I mean, I legitimately do not hate non-whites, but I also realize the white race is danger and the races must seperate
National Socialism doesn't mean you can't like things that aren't of immediate blood relation to you. I'm not presuming to tell you how to feel or act. I never had a need to hide my beliefs, even when I was a degenerate and constantly associated with nonwhites and other degenes
I'm willing to toe the line and say "RACE WAR NOW"
but at the end of the day, if the races were seperate
I'd be happy and content
and wouldn't want to fucking gas the nigs living a hemisphere away
do you see what I am saying?
Of course. I just had a discussion about this with Casen.
You might find this relevant.
You know, I'm not bursting with burning race hatred. I've gotten really well along with some, even blandad with a few. Even if I don't want to smash their babies skulls on pavement, I recognize that they as a cohesive group act against white interests, have no place here, and the continuation and escalation will leader to bloodshed and misery.
Did you just want validation for not being straight out of American History X?
yes, I think
I learned I'm redpilled for life
I basically just wanted to movement to be ok with me not personally hating non-whites and being christian
now that is done
now I just need validation from the World Orthodox Church to be an activist
if they won't give that to me
I can go to a different jurisdiction
You have felt oppressed for your tolerant and progressive views : D?

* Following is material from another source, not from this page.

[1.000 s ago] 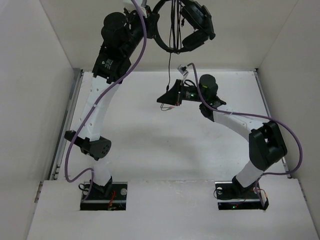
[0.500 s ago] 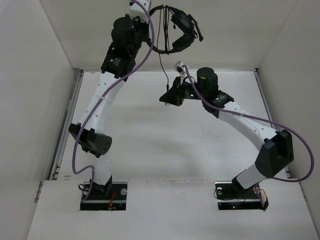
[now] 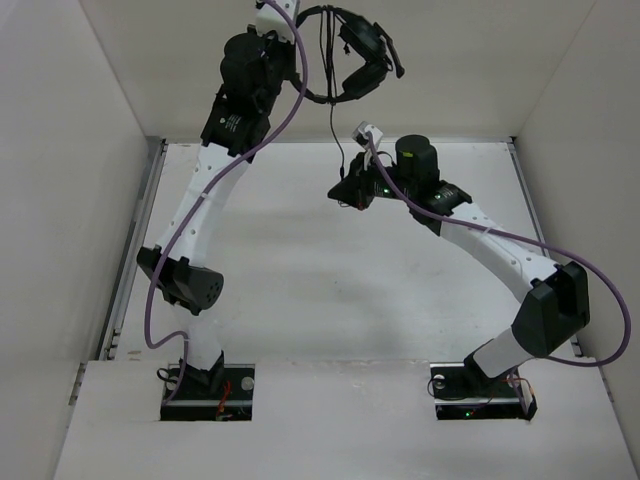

I know a priest that was in teh National States Rights Party and called Hitler a genius
yes I did
I NEED FASCISM TO BE MY SAFE SPACE
Did you try to attempt a demo and was bullied by NSM "Hey, we don't take kindly to tolerance around here..."
honestly it literally didn't hit me till recently but the only time I've ever felt like I could be myself was around fascists/nazis/etc
😦 jeff schoepp threatened to boot party me
actually I seen how anti-Christian IM seemed to have become
and that burnt me out
You kidding me? We produce Mysterium Fasces
but after thinking about it and talking to Ben I've basically realized I was over reacting
dude this was back in 2012
You talked with him recently?
I've been talking to him for a couple months now
I went to him first before anyone else
I've actually been in contact with been for literally like 10 years
obviously the hiatus is the exception
Same since IM, you knew him before that
I guess you heard about his Finland trip and all
Got National Action flag behind me as we speak
wait he went to Finland?
I got him on FB but haven't really had time to sperg a whole lot
Nigga for like two months
Shit, two years ago.
Fuck I aint heard that
Turku = Turk = Finland
We met him and crashed at his place.
Ben's write up about the trip, sadly the site is banned by UK ZOG
It was 99.99% for recreation so to speak, did go to some movement stuff.
Ya'll literally crashed with Murros????????